The following adverse reactions have only been observed with Exelon capsules and oral solution and not in clinical studies with Exelon 9.5 mg/24 h transdermal patches: Dizziness (very common); agitation, somnolence, malaise, tremor, confusion, sweating increased (common); insomnia, accidental fall, elevated liver function tests (uncommon); seizures, duodenal ulcers, angina pectoris (rare); cardiac arrhythmia (e.g. atrio-ventricular block, atrial fibrillation and tachycardia), hypertension, pancreatitis, gastrointestinal haemorrhage, hallucination (very rare); and some cases of severe vomiting were associated with oesophageal rupture (not known).

Skin irritation

In clinical trials, skin reactions were measured at each visit using a skin irritation rating scale that rated the degree of erythema, oedema, scaling, fissures, pruritus and pain/stinging/burning at the application site. The most commonly observed symptom was erythema which disappeared within 24 hours in the vast majority of patients.
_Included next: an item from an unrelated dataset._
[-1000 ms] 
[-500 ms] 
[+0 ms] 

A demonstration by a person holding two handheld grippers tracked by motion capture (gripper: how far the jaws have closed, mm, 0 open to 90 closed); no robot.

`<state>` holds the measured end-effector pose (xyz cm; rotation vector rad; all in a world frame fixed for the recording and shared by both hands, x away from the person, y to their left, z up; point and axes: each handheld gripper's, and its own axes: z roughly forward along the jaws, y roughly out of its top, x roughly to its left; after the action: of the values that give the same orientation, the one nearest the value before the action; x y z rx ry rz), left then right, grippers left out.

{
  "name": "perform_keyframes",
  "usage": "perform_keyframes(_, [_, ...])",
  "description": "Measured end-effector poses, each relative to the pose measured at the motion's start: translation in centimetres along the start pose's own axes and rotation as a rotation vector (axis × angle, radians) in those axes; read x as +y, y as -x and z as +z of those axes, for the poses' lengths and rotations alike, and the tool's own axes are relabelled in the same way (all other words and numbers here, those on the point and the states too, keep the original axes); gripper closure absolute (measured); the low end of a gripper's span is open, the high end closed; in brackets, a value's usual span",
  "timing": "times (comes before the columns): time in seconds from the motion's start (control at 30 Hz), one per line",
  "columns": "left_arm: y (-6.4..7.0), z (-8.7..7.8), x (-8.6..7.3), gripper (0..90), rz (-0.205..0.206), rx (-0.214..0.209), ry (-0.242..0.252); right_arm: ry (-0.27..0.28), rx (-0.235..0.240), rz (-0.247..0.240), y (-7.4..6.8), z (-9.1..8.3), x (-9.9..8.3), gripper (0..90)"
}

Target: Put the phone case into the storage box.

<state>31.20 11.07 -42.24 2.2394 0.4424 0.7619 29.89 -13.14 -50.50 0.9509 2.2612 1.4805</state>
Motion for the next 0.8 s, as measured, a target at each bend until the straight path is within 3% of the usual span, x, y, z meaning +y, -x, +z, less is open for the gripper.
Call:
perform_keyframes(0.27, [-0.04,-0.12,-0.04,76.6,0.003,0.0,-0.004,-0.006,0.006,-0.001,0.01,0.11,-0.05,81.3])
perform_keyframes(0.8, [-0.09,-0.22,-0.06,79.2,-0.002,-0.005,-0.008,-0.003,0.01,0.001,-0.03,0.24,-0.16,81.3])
In a 24-week double-blind study, the most commonly observed symptoms (skin irritation rating scale) with Exelon 9.5 mg/24 h transdermal patches were very slight (21.8%), mild (12.5%) or moderate (6.5%) erythema or very slight (11.9%), mild (7.3%) or moderate (5.0%) pruritus. The most commonly observed severe symptoms with Exelon 9.5 mg/24 h transdermal patches were pruritus (1.7%) and erythema (1.1%). Most skin reactions were limited to the application site and resulted in discontinuation in only 2.4% of the patients in the Exelon 9.5 mg/24 h transdermal patch group.

Symptoms

Most cases of accidental overdose of oral rivastigmine have not been associated with any clinical signs or symptoms and almost all of the patients concerned continued rivastigmine treatment. Where symptoms have occurred, they have included nausea, vomiting and diarrhoea, hypertension or hallucinations. Due to the known vagotonic effect of cholinesterase inhibitors on heart rate, bradycardia and/or syncope may also occur. Ingestion of 46 mg of oral rivastigmine occurred in one case; following conservative management the patient fully recovered within 24 hours. Overdose with Exelon transdermal patch resulting from misuse/dosing errors (application of multiple patches at a time) has been reported in the post-marketing setting. The typical symptoms reported among these cases are similar to those seen with cases of overdose associated with Exelon oral formulations.

Treatment

As rivastigmine has a plasma half-life of about 3.4 hours and a duration of acetylcholinesterase inhibition of about 9 hours, it is recommended that in cases of asymptomatic overdose all Exelon transdermal patches should be removed immediately and no further transdermal patch should be applied for the next 24 hours. In overdose accompanied by severe nausea and vomiting, the use of antiemetics should be considered. Symptomatic treatment for other adverse reactions should be given as necessary.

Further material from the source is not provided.